Innovation ‘inside the box’

A clinic in Liberia uses the Solar Suitcase. Photo by: Laura Stachel / WE CARE

Most rural villages in developing countries are lucky to have their own health care centers, however sparsely equipped. But these health centers and their staff often face one particularly crippling challenge: a lack of reliable sources of light and electricity.

Laura Stachel, a U.S.-based doctor, witnessed this problem during a trip to Nigeria. There, she saw how, come nighttime, surgeries are being delayed or conducted in poor lighting, and emergencies are ill-attended to. Case in point: Rhoda Zinom, a midwife who’s delivered babies naturally and through caesarean section by the dim light of a kerosene lamp.

After her trip, Stachel decided she wanted to bring light – literally – to these rural health centers and save lives, especially of infants and their mothers, along the way. She worked with her husband, a solar energy expert, to develop an innovative and portable solar energy kit they dubbed the WE CARE Solar Suitcase.

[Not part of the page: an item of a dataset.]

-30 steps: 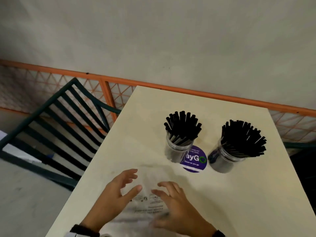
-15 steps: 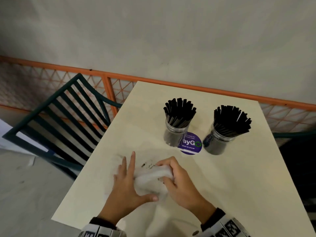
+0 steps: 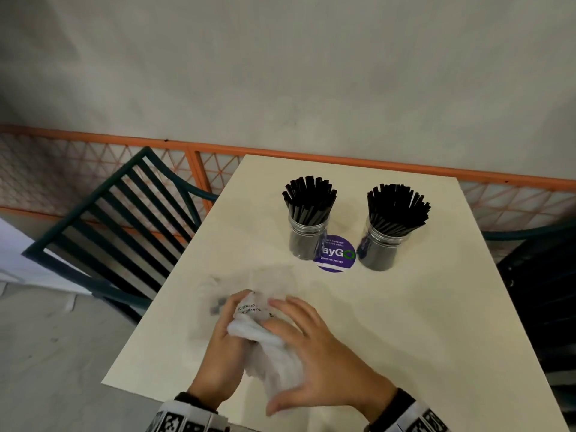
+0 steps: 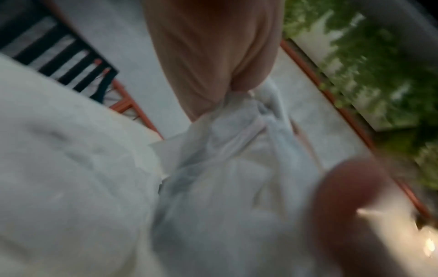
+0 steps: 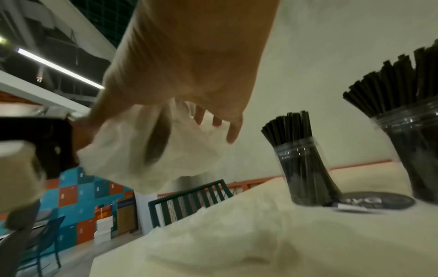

The product is aptly named: It is a suitcase that comes with solar panels, LED headlamps with their own rechargeable batteries, a universal cell phone charger that can also be used for two-way radios, outlets for 12 volt DC devices, and a battery charger for AAA or AA batteries. It also features a 12 amp-hour sealed lead-acid battery that can be charged and stored separately.

The first of the WE CARE Solar Suitcases were deployed in June 2009 to health centers in rural villages in northern Nigeria. The kits have since been introduced to at least fourteen countries, including in Haiti, where they were used by medical teams that joined the international response in the aftermath of the Jan. 12, 2010, earthquake.

With growing recognition and demand for the Solar Suitcase, Stachel and her husband, Hal Aronson, expanded their team to include more designers and volunteers. They have also earned the support of research institutions and foundations like the Blum Center for Developing Economies and The MacArthur Foundation.

It wasn’t also long before the World Health Organization took notice. WE CARE was tapped by WHO for a project to study the effects of electricity on maternal health outcomes in Liberia.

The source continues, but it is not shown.